Add Margin to Your Day to Receive New Mercy

A Heart of Dakota Life

Add Margin to Receive New Mercy 

Lamentations 3:22-24: It is of the Lord’s mercies that we are not consumed, because His compassions fail not. They are new every morning: great is thy faithfulness. The Lord is my portion, saith my soul; therefore will I hope in Him.

Does your homeschool day have margin? If something doesn’t go just right, does your routine or schedule allow for that? Don’t get me wrong, I am a firm believer in having a plan for my homeschooling. Especially once I began homeschooling more than one child, a plan was simply a necessity.  However, my earlier homeschool schedules lacked margin. I found out the hard way, a schedule lacking margin lacks mercy. And if there is one thing we all need, it is mercy!
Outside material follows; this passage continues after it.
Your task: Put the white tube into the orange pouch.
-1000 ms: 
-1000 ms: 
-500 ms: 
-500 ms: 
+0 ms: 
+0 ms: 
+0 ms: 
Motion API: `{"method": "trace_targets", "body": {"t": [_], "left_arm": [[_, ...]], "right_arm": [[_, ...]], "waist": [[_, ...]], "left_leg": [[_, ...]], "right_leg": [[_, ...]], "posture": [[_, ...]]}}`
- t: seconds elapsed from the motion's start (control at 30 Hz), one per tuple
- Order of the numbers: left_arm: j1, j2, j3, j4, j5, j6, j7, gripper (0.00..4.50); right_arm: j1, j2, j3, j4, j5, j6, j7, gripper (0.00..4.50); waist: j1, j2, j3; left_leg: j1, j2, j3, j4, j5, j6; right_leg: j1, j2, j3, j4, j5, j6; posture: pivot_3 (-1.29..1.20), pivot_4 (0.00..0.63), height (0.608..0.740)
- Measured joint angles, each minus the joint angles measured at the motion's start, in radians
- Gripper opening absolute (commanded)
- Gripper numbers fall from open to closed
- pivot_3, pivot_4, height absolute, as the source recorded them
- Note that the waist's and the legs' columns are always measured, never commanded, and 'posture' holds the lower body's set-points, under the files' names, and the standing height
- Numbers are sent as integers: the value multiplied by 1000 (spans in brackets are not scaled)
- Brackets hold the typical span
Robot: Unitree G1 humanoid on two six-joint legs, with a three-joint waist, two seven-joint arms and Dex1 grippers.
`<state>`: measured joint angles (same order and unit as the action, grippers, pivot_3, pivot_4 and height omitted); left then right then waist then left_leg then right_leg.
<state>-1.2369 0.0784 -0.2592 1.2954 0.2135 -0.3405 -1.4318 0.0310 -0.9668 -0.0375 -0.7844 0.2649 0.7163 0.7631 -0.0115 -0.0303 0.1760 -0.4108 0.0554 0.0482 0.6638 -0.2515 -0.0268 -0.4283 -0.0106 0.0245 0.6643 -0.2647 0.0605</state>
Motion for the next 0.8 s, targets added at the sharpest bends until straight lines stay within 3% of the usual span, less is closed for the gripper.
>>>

Add Margin to Receive New Mercy When Something Unexpected Happens

Have you ever spilled an entire cup of coffee all over your Heart of Dakota guide? Or have you ever had a contractor stop by with about a million questions about how you want to renovate your bathroom? Has your husband ever called for a model number he needs off your broken dishwasher? Have you ever had a child throw up in the middle of your homeschool day? Life is full of unexpected surprises – every day. In fact, it is the rarer thing to have a day with no surprises at all. By adding margin to your homeschool routine or schedule, you are planning for the unexpected. So when the unexpected happens, you are ready!  You have the margin to receive mercy in the event of an unexpected surprise.
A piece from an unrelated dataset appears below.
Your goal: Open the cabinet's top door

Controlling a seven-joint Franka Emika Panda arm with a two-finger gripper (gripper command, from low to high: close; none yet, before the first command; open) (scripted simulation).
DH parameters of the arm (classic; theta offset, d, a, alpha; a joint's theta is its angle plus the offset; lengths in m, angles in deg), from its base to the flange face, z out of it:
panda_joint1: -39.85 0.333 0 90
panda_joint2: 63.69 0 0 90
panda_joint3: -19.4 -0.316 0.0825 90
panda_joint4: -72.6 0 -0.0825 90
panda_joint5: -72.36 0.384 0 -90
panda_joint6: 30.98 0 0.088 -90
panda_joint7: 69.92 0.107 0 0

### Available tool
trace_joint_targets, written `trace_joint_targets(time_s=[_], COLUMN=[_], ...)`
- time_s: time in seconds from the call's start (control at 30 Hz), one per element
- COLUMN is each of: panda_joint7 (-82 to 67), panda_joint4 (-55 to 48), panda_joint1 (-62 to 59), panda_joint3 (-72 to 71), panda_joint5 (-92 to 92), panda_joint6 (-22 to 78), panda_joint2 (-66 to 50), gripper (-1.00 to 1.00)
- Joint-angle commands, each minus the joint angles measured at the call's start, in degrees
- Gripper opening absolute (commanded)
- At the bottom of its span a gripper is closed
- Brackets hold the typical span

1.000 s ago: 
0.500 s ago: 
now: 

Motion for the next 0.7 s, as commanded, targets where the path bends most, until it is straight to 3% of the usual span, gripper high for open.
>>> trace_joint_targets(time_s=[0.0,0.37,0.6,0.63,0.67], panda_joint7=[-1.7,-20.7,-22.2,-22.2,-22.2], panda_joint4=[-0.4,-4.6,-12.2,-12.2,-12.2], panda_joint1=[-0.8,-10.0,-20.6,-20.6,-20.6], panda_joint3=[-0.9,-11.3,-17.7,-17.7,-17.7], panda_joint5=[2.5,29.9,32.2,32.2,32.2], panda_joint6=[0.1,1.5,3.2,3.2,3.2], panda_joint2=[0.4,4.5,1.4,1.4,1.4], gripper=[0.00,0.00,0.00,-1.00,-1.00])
Add Margin to Receive New Mercy When Correcting School Work

Do you have time planned to correct your children’s school work? When you look at Carrie’s suggested time allotments for each box of plans, do you add time to correct work? Even “I” independent boxes of plans require our attention as homeschool moms. By adding margin for correcting school work by making it a part of your overall plan for your day, you avoid having a pile up of correcting. So when your children finish their work, you are ready! You have the margin to receive mercy in the task of correcting your children’s work.

Add Margin to Receive New Mercy When You Have Appointments, Activities, or Errands

Do you have margin planned in your week for doctor appointments? How about margin for activities you plan to attend? Or how about margin for something you didn’t plan to attend but now want to? By adding margin for appointments, errands, and activities, you avoid getting behind in your schooling. So when your child has a cavity to be filled, your sister calls you for a play date with her kids, or you have to get groceries because there is nothing for dinner, you are ready!  You have the margin to receive mercy in the time it takes for appointments, errands, and activities.
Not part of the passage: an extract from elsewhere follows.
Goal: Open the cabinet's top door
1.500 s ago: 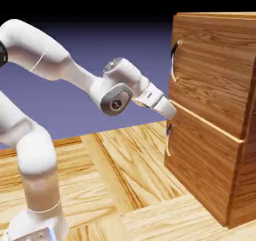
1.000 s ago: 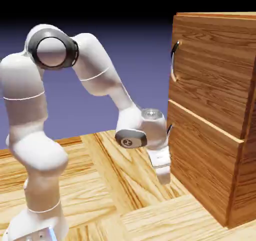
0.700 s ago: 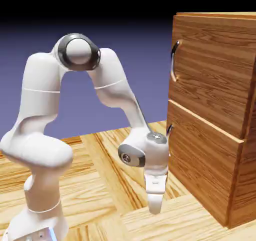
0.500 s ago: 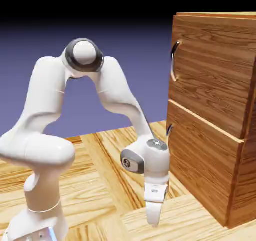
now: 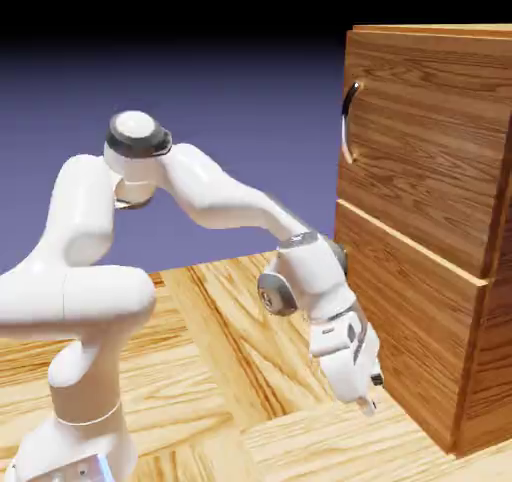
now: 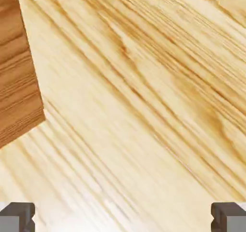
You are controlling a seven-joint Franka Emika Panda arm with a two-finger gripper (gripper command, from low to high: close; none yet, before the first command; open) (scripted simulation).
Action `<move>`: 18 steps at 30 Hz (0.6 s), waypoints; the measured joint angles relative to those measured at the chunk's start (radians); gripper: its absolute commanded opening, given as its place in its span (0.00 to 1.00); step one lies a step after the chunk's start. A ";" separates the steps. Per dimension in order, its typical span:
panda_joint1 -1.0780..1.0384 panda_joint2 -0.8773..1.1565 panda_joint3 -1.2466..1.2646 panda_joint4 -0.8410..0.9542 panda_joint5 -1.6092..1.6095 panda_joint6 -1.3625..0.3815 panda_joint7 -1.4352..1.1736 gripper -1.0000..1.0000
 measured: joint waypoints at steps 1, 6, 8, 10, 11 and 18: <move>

So how do you plan for margin, so you can receive new mercy each day?

To plan margin when something unexpected happens, I add some cushion of time. So, for example, I might have my ‘teacher-directed’ block of time include ‘semi-independent’ work too. That way, I have extra time to walk away and deal with the unexpected. To plan margin when correcting school work, I add extra time throughout the day. By starting my teaching time by quickly correcting what’s already been completed, I plan margin for correcting. To plan margin for appointments, I set aside one afternoon each week. So, every Wed. afternoon, I know that is the day I will make appointments. Likewise, I plan for Saturdays to be my errand day. Every other Tuesday, I plan to have our children get together with my sister’s children. Finally, I plan for at least 2-3 weeks off each year for anything unplanned! Try planning for margin to receive new mercies this school year!  I think you may like it!